▶ [EXERCISE]: Write the data out again in full, with no departure from the original.

▶ [DATASET SECTION]:
──────

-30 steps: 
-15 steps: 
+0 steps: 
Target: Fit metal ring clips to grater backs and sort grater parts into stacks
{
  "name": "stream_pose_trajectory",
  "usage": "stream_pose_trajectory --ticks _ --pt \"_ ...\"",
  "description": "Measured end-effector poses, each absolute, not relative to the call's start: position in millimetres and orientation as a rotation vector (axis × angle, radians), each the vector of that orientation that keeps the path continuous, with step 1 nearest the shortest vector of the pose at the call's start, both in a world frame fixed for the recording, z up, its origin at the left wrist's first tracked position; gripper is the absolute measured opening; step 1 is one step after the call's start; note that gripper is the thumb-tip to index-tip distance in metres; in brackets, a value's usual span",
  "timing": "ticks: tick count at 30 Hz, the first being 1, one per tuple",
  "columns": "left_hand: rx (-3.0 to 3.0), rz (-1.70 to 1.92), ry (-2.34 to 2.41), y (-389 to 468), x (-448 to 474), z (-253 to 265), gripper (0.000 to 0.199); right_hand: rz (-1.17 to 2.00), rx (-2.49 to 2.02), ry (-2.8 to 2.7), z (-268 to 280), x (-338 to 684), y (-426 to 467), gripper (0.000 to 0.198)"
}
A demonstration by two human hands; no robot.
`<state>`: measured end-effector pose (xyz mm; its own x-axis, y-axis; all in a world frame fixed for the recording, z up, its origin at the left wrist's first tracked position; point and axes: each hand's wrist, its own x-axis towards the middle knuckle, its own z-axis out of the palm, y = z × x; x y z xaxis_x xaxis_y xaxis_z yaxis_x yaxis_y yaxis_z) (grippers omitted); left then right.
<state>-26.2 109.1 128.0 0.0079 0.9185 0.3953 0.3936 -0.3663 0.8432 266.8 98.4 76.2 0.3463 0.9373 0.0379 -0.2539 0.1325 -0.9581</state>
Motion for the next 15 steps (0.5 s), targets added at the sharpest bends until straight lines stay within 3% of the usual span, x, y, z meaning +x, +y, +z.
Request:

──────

▶ [RESPONSE FOR THIS EXERCISE]:
-30 steps: 
-15 steps: 
+0 steps: 
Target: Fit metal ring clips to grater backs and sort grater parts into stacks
{
  "name": "stream_pose_trajectory",
  "usage": "stream_pose_trajectory --ticks _ --pt \"_ ...\"",
  "description": "Measured end-effector poses, each absolute, not relative to the call's start: position in millimetres and orientation as a rotation vector (axis × angle, radians), each the vector of that orientation that keeps the path continuous, with step 1 nearest the shortest vector of the pose at the call's start, both in a world frame fixed for the recording, z up, its origin at the left wrist's first tracked position; gripper is the absolute measured opening; step 1 is one step after the call's start; note that gripper is the thumb-tip to index-tip distance in metres; in brackets, a value's usual span",
  "timing": "ticks: tick count at 30 Hz, the first being 1, one per tuple",
  "columns": "left_hand: rx (-3.0 to 3.0), rz (-1.70 to 1.92), ry (-2.34 to 2.41), y (-389 to 468), x (-448 to 474), z (-253 to 265), gripper (0.000 to 0.199); right_hand: rz (-1.17 to 2.00), rx (-2.49 to 2.02), ry (-2.8 to 2.7), z (-268 to 280), x (-338 to 684), y (-426 to 467), gripper (0.000 to 0.198)"
}
A demonstration by two human hands; no robot.
`<state>`: measured end-effector pose (xyz mm; its own x-axis, y-axis; all in a world frame fixed for the recording, z up, its origin at the left wrist's first tracked position; point and axes: each hand's wrist, its own x-axis towards the middle knuckle, its own z-axis out of the palm, y = z × x; x y z xaxis_x xaxis_y xaxis_z yaxis_x yaxis_y yaxis_z) (grippers omitted); left then right.
<state>-26.2 109.1 128.0 0.0079 0.9185 0.3953 0.3936 -0.3663 0.8432 266.8 98.4 76.2 0.3463 0.9373 0.0379 -0.2539 0.1325 -0.9581</state>
Motion for the next 15 steps (0.5 s), targets added at the sharpest bends until straight lines stay within 3% of the usual span, x, y, z meaning +x, +y, +z.
Request:

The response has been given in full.